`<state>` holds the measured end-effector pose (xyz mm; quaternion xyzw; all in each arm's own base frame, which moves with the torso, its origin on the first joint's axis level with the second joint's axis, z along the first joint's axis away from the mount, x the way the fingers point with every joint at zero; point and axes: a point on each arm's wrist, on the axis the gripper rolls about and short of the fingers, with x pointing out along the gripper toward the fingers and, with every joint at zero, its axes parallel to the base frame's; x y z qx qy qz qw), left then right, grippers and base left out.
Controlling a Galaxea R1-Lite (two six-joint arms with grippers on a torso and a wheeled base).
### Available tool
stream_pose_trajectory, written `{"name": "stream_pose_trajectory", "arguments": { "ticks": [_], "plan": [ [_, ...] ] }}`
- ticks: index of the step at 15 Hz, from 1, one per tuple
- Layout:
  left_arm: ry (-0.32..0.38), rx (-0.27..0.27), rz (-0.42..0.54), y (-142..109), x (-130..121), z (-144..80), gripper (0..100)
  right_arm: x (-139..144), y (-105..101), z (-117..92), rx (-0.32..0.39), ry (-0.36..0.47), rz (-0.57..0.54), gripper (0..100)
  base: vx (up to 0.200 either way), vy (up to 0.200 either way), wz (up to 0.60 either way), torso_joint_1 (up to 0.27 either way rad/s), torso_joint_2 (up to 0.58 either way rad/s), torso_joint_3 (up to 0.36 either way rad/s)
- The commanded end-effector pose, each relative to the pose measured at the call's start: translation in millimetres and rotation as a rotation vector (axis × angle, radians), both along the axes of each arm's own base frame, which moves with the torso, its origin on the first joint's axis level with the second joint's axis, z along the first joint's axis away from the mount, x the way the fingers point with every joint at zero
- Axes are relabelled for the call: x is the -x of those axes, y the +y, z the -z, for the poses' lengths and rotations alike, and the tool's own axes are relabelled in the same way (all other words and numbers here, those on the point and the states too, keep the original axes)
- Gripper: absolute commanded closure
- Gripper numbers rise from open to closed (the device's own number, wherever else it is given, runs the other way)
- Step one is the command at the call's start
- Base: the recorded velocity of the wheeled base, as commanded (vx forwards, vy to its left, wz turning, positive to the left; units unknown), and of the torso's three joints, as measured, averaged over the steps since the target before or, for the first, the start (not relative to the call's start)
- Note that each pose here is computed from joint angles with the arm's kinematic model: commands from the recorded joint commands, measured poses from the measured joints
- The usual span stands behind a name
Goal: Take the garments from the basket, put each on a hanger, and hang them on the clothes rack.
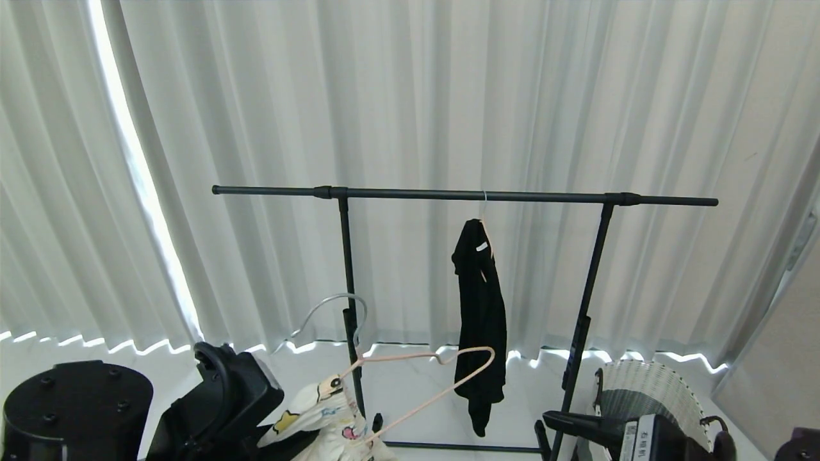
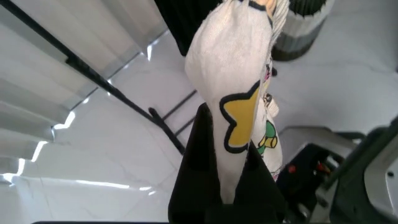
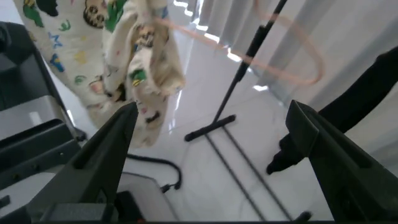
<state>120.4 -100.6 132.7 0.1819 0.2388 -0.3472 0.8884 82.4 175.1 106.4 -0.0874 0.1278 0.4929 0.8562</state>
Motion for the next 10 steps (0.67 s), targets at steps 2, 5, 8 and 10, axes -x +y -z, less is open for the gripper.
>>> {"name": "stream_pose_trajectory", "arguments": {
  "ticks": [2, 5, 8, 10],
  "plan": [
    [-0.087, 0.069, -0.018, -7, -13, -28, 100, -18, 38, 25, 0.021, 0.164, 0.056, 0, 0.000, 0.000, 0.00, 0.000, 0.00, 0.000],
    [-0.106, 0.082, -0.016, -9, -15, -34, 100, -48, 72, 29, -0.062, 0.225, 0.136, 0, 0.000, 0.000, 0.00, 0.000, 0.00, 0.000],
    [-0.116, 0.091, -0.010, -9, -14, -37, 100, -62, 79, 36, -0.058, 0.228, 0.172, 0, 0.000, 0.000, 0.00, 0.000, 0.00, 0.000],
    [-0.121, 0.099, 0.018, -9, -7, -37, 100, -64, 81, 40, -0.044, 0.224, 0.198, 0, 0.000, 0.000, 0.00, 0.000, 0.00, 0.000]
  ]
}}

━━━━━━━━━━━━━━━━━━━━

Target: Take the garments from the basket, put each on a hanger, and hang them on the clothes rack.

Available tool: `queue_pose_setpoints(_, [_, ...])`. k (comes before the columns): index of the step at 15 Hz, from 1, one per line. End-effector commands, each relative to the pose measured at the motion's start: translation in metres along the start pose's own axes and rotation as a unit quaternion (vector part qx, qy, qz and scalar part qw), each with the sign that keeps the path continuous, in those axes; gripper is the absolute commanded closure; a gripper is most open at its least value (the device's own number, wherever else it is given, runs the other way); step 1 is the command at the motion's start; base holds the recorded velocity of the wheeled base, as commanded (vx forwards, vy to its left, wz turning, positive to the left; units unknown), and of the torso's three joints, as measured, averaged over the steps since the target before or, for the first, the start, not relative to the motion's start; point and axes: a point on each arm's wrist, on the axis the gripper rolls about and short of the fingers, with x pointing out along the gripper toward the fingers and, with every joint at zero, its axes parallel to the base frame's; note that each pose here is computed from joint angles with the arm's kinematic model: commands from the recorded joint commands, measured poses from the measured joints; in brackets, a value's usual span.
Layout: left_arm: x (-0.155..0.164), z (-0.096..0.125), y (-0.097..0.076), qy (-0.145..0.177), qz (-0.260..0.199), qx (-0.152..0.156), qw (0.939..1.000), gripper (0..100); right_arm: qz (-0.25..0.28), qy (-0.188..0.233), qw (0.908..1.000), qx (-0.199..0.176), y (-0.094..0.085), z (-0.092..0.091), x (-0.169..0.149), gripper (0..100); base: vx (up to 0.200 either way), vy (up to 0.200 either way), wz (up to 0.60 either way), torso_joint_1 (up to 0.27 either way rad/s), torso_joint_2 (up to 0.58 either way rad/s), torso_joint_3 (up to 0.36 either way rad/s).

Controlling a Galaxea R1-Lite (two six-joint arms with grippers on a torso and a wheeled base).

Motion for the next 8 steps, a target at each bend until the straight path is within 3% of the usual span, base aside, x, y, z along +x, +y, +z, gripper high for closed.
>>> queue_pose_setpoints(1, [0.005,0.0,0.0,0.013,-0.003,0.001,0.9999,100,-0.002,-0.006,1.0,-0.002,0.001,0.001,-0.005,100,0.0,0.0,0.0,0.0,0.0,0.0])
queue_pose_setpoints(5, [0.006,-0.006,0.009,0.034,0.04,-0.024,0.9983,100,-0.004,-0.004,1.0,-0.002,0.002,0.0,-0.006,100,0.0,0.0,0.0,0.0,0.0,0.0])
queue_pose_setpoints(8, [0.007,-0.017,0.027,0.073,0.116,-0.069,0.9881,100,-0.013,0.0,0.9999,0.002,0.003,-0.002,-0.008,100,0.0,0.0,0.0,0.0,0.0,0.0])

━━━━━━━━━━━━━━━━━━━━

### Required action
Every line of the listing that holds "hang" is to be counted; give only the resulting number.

### Expected answer
2